Knowledge Center next icon Multi-Engine NLU
Mar 22, 2023
3 minutes read

Multi-Engine NLU

CM.com's Natural Language Understanding consists of three recognition engines working together to provide the best results when matching your customers' questions to your conversational flows.

Language Recognition Engine

To offer a consistently conversational experience, it is crucial to understand the language your customers speak. Conversational AI Cloud provides you with two options to handle language:

  • Language-specific content

  • Language detection and automatic translations

Language-specific content can be created through cultures, allowing you to define content for specific languages. Meanwhile, language detection and automatic translations allow for multilingual support, meaning that the conversation flow can be the same for English, French, and Arabic users even when content is shared across languages.

Learn more about language recognition.

Machine Learning Intent Classification Engine

Intent classification uses a custom-trained machine learning algorithm to match a users utterance (read: question) to an intent that’s custom defined for each project environment. Intent classification is perfect for narrowing down the goal of your customers, e.g. if a customer says “I’d like more information on my car insurance” the intent of the customer is a request for information about the entity car insurance.

Intent classification is the first step in Conversational AI Cloud’s NLU engine. After classifying your customers' utterance, Conversational AI Cloud can identify the best response to their question from one or more articles. We then use our entity-driven, rule-based engine to select the best article for the context of the interaction and conversation.

If the intent classification engine is unable to confidently match an intent to your customers’ utterance, Conversational AI Cloud will defer to the entity driven rule-based recognition engine for further matching.

Entity Driven Rule-Based Recognition Engine

Entity recognition utilizes rule-based custom defined condition sets to attach meaning to specific parts of a user's question. It pre-processes natural language by normalizing the text before breaking it down into keywords, entities, and stop words. These conditions are then attached to articles within a project's environment to create matching condition sets.

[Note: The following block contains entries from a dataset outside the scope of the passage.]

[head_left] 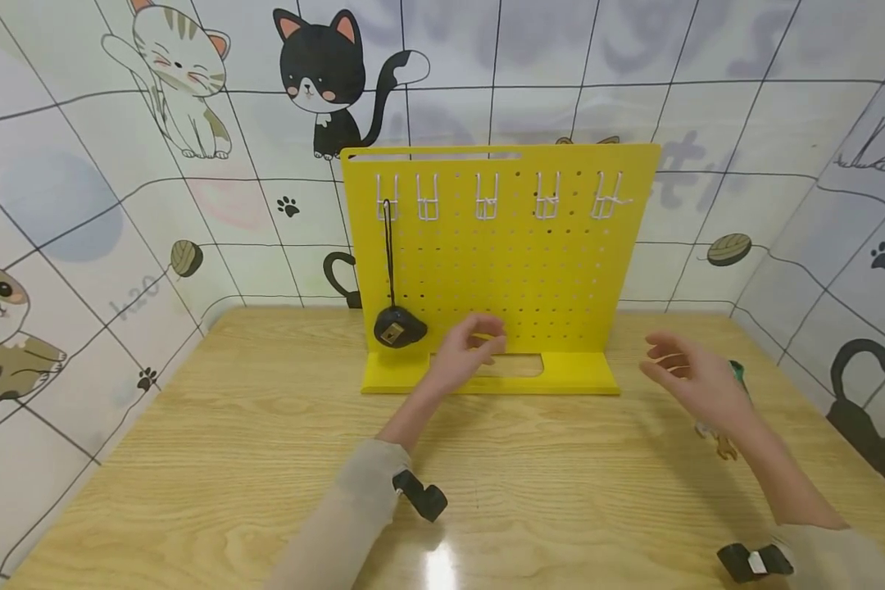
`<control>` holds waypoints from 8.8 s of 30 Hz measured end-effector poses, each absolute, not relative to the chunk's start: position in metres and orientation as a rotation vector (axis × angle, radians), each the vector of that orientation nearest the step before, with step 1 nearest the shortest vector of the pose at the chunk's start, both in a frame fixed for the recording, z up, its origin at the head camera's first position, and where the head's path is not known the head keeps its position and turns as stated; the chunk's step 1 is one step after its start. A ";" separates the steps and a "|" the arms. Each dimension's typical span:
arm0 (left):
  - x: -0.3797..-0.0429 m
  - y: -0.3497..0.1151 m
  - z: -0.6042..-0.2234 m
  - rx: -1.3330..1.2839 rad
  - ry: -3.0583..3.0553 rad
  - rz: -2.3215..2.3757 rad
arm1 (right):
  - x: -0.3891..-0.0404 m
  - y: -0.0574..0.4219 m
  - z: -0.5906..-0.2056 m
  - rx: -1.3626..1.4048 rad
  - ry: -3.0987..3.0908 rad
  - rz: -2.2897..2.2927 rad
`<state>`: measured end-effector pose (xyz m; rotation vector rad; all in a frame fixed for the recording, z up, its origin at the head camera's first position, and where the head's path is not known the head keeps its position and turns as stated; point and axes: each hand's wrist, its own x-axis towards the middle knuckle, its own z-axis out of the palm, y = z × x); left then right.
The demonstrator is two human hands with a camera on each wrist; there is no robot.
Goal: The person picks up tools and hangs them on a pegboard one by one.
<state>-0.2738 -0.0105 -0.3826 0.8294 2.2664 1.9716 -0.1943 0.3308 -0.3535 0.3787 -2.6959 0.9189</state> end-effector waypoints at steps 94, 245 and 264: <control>-0.231 0.170 -0.420 0.372 1.441 2.071 | -0.164 0.409 -0.382 0.032 -3.074 1.630; -0.275 -0.075 -0.312 0.740 1.998 2.627 | -0.263 0.101 -0.335 0.960 -2.191 1.925; -0.292 -0.085 -0.310 0.596 2.130 2.549 | -0.281 0.085 -0.342 0.796 -2.185 2.014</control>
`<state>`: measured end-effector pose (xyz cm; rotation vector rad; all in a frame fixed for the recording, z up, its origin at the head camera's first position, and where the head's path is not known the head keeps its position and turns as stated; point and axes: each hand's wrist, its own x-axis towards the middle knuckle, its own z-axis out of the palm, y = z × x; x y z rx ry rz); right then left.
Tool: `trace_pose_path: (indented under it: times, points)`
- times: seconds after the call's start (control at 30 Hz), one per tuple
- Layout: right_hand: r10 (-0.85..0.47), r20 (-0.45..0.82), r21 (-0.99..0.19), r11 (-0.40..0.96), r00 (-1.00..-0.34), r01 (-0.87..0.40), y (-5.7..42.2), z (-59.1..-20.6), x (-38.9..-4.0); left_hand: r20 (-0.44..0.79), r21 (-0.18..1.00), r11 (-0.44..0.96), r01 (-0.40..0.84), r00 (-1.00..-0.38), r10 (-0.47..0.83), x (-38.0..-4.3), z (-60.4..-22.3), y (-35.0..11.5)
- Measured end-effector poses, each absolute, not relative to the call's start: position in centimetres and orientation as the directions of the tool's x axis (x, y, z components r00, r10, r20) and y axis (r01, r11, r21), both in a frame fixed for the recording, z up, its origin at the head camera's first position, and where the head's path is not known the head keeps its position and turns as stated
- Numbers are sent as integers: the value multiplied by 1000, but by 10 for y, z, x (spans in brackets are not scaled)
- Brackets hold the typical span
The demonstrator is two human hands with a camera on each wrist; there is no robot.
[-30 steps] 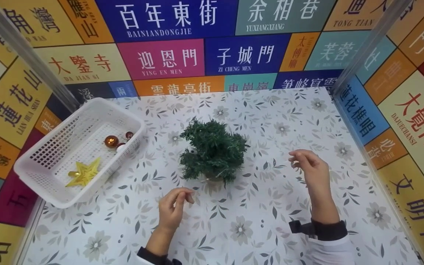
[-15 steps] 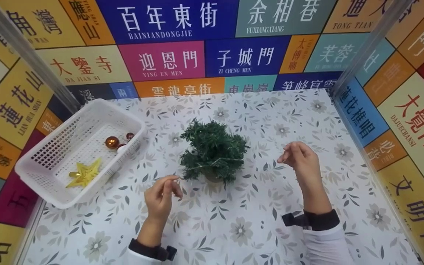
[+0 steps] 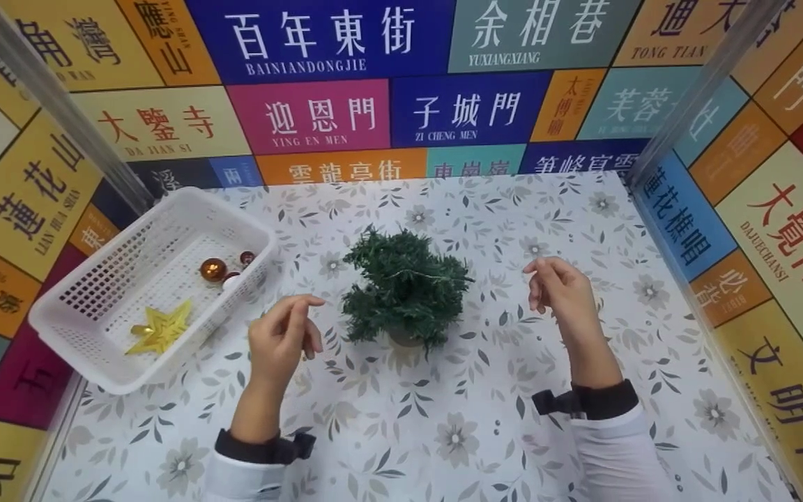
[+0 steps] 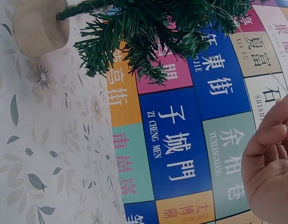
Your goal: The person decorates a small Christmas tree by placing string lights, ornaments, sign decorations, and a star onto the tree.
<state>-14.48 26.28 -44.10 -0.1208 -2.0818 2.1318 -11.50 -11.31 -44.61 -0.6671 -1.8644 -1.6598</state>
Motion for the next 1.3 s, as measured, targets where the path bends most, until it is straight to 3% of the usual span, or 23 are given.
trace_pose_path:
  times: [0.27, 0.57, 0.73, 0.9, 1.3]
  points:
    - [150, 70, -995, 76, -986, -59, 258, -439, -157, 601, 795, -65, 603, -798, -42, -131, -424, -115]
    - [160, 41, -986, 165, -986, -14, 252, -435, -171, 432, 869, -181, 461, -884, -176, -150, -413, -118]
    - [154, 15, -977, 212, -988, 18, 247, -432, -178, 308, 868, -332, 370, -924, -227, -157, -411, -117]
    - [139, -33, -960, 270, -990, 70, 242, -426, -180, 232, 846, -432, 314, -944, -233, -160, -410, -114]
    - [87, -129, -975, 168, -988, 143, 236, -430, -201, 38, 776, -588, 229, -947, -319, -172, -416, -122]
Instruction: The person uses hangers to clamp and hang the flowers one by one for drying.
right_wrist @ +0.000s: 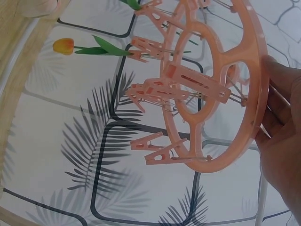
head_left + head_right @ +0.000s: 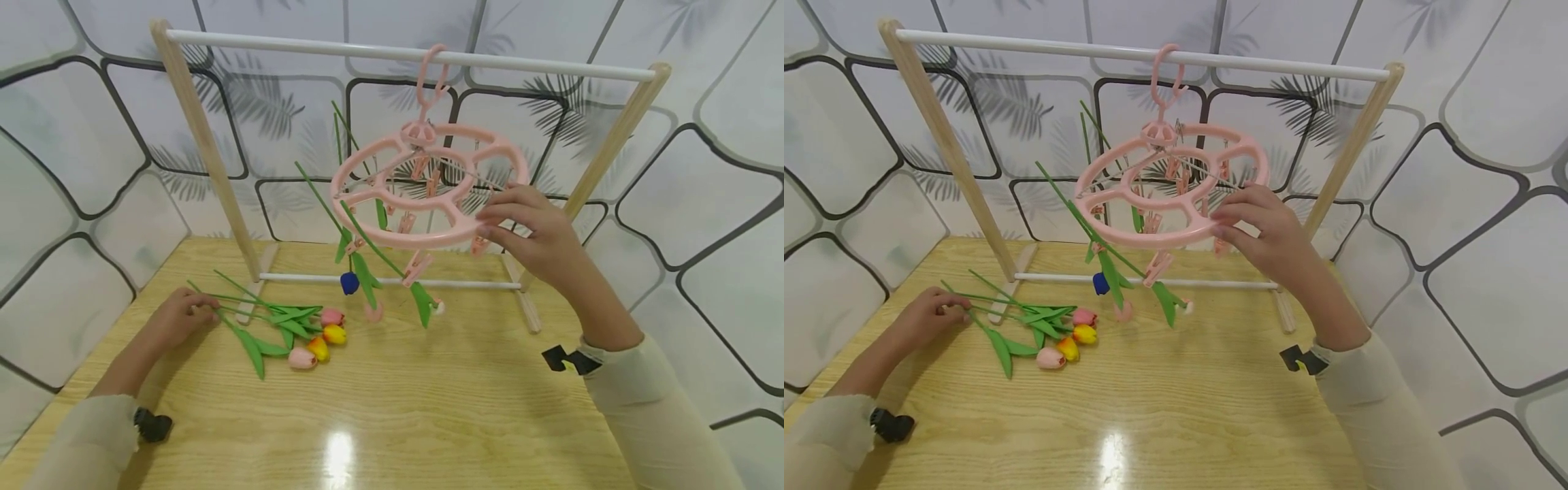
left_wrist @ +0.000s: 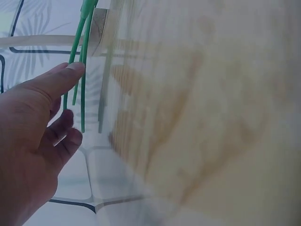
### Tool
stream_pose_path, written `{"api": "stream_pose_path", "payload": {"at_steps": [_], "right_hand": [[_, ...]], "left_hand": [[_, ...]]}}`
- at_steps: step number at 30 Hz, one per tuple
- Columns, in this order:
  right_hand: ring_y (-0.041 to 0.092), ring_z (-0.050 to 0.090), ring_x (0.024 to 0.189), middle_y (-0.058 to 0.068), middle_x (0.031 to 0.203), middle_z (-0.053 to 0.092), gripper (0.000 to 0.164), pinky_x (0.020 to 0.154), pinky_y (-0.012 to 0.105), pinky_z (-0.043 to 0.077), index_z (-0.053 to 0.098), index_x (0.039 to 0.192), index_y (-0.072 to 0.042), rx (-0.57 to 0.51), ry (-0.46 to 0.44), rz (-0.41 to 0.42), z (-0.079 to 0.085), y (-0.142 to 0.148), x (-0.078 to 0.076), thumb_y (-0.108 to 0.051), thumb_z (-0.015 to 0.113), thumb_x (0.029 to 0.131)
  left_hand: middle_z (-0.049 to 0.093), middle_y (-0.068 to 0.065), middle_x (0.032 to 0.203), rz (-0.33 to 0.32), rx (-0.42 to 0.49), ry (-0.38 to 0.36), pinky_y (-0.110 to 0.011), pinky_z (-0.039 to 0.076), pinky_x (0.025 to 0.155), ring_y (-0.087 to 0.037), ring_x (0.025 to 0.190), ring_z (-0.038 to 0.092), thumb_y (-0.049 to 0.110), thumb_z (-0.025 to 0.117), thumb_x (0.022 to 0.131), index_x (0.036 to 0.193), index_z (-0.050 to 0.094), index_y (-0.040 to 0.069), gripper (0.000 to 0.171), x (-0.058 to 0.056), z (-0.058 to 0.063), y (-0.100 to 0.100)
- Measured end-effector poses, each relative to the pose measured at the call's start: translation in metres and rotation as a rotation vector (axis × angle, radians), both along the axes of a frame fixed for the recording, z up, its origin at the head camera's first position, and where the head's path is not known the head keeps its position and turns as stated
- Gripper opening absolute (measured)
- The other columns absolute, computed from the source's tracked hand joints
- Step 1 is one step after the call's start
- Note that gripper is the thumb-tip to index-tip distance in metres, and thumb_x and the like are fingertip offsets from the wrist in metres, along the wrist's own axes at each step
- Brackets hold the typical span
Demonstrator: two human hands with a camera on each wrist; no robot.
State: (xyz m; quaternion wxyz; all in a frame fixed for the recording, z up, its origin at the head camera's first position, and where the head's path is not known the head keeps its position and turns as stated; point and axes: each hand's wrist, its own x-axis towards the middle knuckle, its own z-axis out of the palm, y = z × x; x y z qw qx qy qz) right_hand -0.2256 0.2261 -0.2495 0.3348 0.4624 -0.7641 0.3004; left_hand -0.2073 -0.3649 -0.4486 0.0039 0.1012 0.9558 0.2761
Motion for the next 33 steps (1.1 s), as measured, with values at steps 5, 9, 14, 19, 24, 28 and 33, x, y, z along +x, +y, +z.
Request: {"api": "stream_pose_path", "payload": {"at_steps": [5,9,14,19,24,28,33], "right_hand": [[0.029,0.06,0.108,0.012,0.104,0.071,0.022,0.118,0.033,0.037,0.076,0.102,-0.002,0.006,-0.004,-0.011,-0.001,0.0,0.001,-0.002,0.082,0.081],[0.029,0.06,0.109,0.012,0.104,0.071,0.021,0.117,0.035,0.038,0.076,0.102,-0.002,0.004,-0.004,0.004,0.0,-0.001,0.001,-0.002,0.081,0.081],[0.029,0.06,0.105,0.013,0.104,0.071,0.025,0.117,0.035,0.038,0.076,0.103,-0.001,-0.002,-0.003,0.028,0.001,-0.002,0.001,-0.023,0.074,0.091],[0.029,0.061,0.106,0.013,0.103,0.072,0.029,0.119,0.036,0.037,0.076,0.103,-0.002,0.0,-0.005,0.015,0.0,0.0,0.0,-0.028,0.072,0.093],[0.029,0.06,0.109,0.013,0.104,0.071,0.019,0.117,0.032,0.037,0.076,0.103,-0.001,-0.002,-0.017,0.006,-0.001,0.001,0.002,-0.013,0.078,0.087],[0.029,0.06,0.108,0.013,0.105,0.071,0.02,0.117,0.033,0.038,0.076,0.103,-0.001,-0.003,-0.016,0.012,-0.001,0.0,0.001,-0.01,0.079,0.086],[0.03,0.06,0.108,0.013,0.104,0.072,0.021,0.118,0.036,0.037,0.076,0.103,-0.002,-0.001,-0.01,0.003,-0.002,-0.002,0.0,-0.005,0.081,0.083]], "left_hand": [[0.055,-0.019,0.101,-0.071,-0.039,0.246,-0.038,0.042,0.067,-0.031,0.084,0.049,0.006,0.081,0.082,0.097,0.075,0.008,0.016,0.006,-0.005,-0.005],[0.066,-0.018,0.094,-0.156,-0.094,0.565,-0.05,0.039,0.078,-0.037,0.086,0.055,0.019,0.084,0.075,0.08,0.073,0.014,0.013,0.012,-0.01,-0.01],[0.073,-0.013,0.092,-0.123,-0.135,0.565,-0.045,0.035,0.079,-0.036,0.088,0.054,0.005,0.088,0.061,0.079,0.074,0.017,0.026,0.026,-0.008,-0.014],[0.073,-0.011,0.09,-0.122,-0.113,0.488,-0.041,0.037,0.082,-0.024,0.093,0.055,0.0,0.088,0.061,0.081,0.075,0.017,0.029,0.035,-0.006,-0.016],[0.071,0.007,0.093,-0.09,-0.032,0.343,-0.022,0.042,0.078,0.012,0.097,0.047,0.008,0.086,0.075,0.089,0.077,0.021,0.021,0.05,0.005,-0.015],[0.066,0.019,0.101,-0.011,0.065,0.196,-0.009,0.041,0.075,0.023,0.097,0.041,0.018,0.079,0.088,0.1,0.077,0.021,0.012,0.064,0.016,-0.011],[0.064,0.025,0.102,0.043,0.118,0.142,-0.007,0.041,0.075,0.022,0.097,0.045,0.023,0.074,0.093,0.104,0.076,0.021,0.011,0.073,0.023,-0.003]]}}
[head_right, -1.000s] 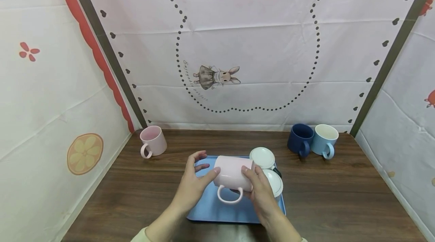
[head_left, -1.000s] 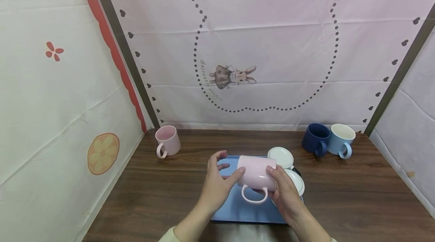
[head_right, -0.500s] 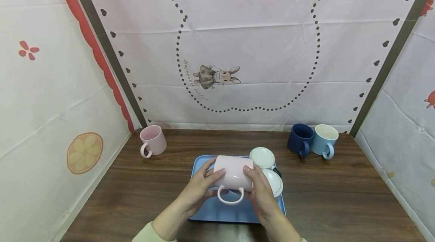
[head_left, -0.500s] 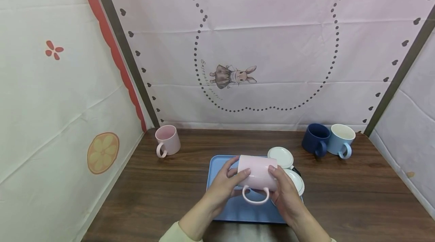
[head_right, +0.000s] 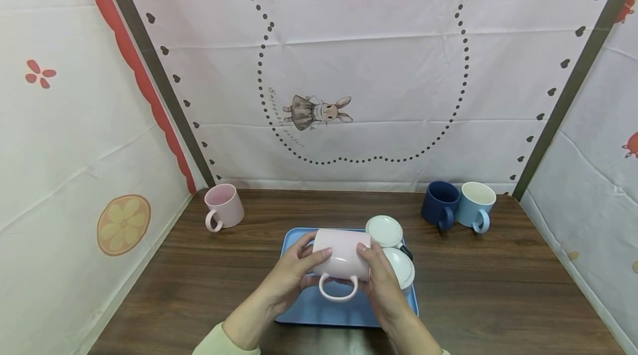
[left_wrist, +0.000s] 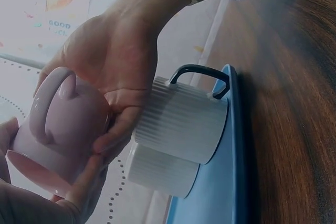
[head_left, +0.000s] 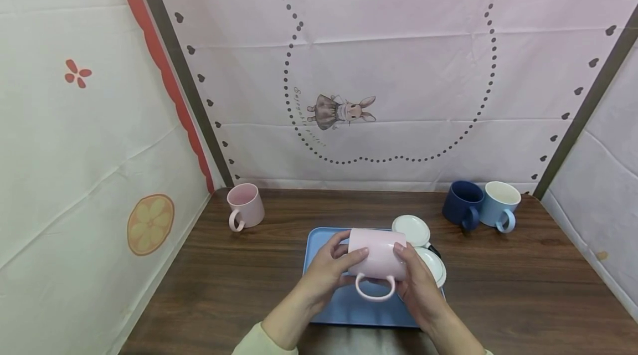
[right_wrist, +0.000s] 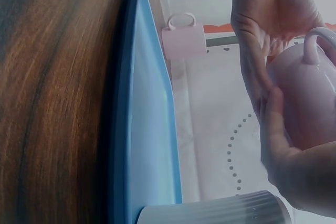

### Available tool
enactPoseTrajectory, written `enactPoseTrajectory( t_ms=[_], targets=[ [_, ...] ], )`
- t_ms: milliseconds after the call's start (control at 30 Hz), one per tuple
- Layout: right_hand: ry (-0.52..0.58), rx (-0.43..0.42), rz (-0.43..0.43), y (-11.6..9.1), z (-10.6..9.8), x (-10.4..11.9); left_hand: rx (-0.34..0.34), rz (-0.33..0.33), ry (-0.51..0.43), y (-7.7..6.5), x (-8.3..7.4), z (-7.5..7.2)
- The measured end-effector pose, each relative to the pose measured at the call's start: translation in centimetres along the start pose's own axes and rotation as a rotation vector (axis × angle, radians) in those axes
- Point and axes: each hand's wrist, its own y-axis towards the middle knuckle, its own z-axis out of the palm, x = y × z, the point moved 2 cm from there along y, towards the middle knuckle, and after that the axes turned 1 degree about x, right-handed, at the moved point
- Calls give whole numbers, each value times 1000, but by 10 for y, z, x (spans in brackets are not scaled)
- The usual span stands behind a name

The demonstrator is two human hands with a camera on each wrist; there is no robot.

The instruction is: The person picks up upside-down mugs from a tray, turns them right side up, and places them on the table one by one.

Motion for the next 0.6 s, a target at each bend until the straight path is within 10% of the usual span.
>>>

When the matching conditions are met, the article is considered a match and provided to the customer as the best possible answer. Because matching conditions can be as specific as desired, precise contextual answers can be delivered to customers in a controlled manner.

Entities work together seamlessly once a customer's question is classified into an intent. Whenever an intent is classified, entities are used to determine the best article match within the scope of that intent, providing powerful and intuitive control over the natural language understanding pipeline.

In the event that an intent cannot be classified for the customer's question, entity recognition serves as a secondary recognition engine to find the best possible match for what the customer is asking about.

When both recognition engines are unable to confidently produce an article to match the customer's question, Conversational AI Cloud provides control flows for fallback scenarios.

Learn more about how you can set up entity recognition for your environment.

Contextual Evaluation

Once an article is selected by Conversational AI Cloud's Multi-Engine NLU, it is time to select the best contextual answer. Throughout a conversation, the evaluation of any interaction can be influenced by various factors such as the user's identity, login status, order history, and previous conversation tone. Each of these elements can impact the tone of voice you’d want to use, the relevance of an answer or the conversational flow you want to trigger for your customer. 

Conversational AI Cloud's context evaluation engine confidently determines the context of any given interaction based on the conversation state, additional information provided with the initial request, and any relevant information retrieved from external resources.